Let A represent cyclopentene and let B represent cyclopentadiene. The reaction of interest can then be written as I2(g) + A(g) = 2HI(g) + B(g). When the reference pressure is chosen as 101325 Pa, the dimensionless equilibrium pressure constant for this reaction varies with temperature according to the equation, log10(kp)=7.55+(1844 K/T) (a) Calculate and ΔHm at 400oC. (b) Calculate the final equilibrium concentrations at 400oC of I2, A, HI, and B if we start with 0.100 M I2 and 0.100 M A.

Answer 1

I₂ (g) + A (g) --> 2 HI (g) + B (g)

Log10(Kp) = 7.55 + 1844 / T

T = 400 ⁰C = 673.15 K

R = 8.314 J/mol-K

Ln(Kp) / 2.3026 = 7.55 + 1844 / T

Ln(Kp) = 17.38 + 4245.97 / T … eqn(1)

a)

According to vant hoff equation,

d ln(Keq) / dT = ΔH / (RT²) .. eqn(2)

For gases, ln (Keq) = ln(Kp)

d ln(Kp) / dT = -4245.97 / T²    … eqn(3) (taking derivative of eqn (1))

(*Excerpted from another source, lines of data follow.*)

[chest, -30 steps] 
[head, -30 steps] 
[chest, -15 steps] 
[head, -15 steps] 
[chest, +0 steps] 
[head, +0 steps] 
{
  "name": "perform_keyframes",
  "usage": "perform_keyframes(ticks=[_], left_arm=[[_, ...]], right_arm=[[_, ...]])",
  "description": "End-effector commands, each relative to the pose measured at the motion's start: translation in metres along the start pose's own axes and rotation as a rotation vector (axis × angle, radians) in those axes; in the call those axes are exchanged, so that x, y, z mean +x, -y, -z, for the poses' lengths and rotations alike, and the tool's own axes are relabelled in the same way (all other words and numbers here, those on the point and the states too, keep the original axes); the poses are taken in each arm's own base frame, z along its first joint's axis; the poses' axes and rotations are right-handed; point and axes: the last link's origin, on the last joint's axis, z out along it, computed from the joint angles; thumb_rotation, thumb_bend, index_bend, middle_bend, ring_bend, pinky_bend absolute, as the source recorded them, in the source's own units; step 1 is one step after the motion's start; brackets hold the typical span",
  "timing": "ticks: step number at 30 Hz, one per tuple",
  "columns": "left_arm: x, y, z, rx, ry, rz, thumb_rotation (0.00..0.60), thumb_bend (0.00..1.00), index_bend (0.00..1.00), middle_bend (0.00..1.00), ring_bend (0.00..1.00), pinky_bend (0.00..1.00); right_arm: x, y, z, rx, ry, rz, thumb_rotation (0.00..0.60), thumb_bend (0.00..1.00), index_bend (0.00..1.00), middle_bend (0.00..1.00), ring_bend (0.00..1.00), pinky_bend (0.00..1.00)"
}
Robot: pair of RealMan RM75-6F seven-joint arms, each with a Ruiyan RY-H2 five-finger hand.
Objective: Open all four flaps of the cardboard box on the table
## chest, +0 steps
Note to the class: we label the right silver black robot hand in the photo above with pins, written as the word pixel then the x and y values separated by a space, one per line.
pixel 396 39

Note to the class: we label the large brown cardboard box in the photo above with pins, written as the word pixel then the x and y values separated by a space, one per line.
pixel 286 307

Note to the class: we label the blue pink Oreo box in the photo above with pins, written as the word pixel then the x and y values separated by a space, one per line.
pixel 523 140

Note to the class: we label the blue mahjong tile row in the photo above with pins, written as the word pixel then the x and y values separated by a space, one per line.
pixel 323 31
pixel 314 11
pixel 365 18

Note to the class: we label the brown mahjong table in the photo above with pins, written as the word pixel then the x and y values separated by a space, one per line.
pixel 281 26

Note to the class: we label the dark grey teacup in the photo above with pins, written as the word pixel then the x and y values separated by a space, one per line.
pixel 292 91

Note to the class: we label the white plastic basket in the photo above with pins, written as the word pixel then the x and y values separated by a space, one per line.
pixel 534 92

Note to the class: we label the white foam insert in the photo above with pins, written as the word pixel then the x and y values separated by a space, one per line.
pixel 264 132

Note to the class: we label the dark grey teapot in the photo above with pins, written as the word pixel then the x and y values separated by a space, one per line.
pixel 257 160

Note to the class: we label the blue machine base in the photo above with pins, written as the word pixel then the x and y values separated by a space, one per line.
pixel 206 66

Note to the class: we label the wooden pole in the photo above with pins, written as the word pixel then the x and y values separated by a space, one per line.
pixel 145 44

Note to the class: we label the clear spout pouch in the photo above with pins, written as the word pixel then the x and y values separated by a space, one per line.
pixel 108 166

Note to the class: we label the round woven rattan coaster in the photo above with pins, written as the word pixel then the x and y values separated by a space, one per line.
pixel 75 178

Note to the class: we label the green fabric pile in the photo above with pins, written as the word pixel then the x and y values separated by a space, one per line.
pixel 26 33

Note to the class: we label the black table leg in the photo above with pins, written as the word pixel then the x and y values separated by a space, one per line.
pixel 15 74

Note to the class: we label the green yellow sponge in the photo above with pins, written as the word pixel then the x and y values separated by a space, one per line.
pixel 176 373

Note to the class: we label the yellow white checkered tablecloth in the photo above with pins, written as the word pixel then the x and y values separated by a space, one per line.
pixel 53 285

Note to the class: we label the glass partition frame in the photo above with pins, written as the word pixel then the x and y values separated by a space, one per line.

Comparing equation (2) & (3) we get,

ΔH / R = -4245.97

ΔH = -4245.97 * 8.314 = - 35301 J/mol

b)

Kp at 400 C:

Log(Kp) = 7.55 + 1844 / 673.15

Log(Kp) = 10.29

Kp = 10^10.29 = 1.95 x 10¹⁰

Kc = Kp / (RT)^Δn

Change in gaseous moles, Δn = 2 + 1 – 1- 1 = 1

Kc = 1.95 x 10¹⁰ / (8.314 * 673.15)¹

= 3.48 x 10⁶

I₂ (g) + A (g) --> 2 HI (g) + B (g)

(0.1 – x) + (0.1 – x) --> 2x + x

Kc = [HI]² [B] / ([I₂] [A])

= (2x)² x / (0.1 –x )²

= 4 x³ / (0.1 –x)²

Solving we get x = 0.099967 ~ 0.1

[HI] = 2 x = 0.2 M

[B] = x = 0.1 M

[I₂] = 0.1 – x = 3.3 x 10^-5 M

[A] = 0.1 – x = 3.3 x 10^-5 M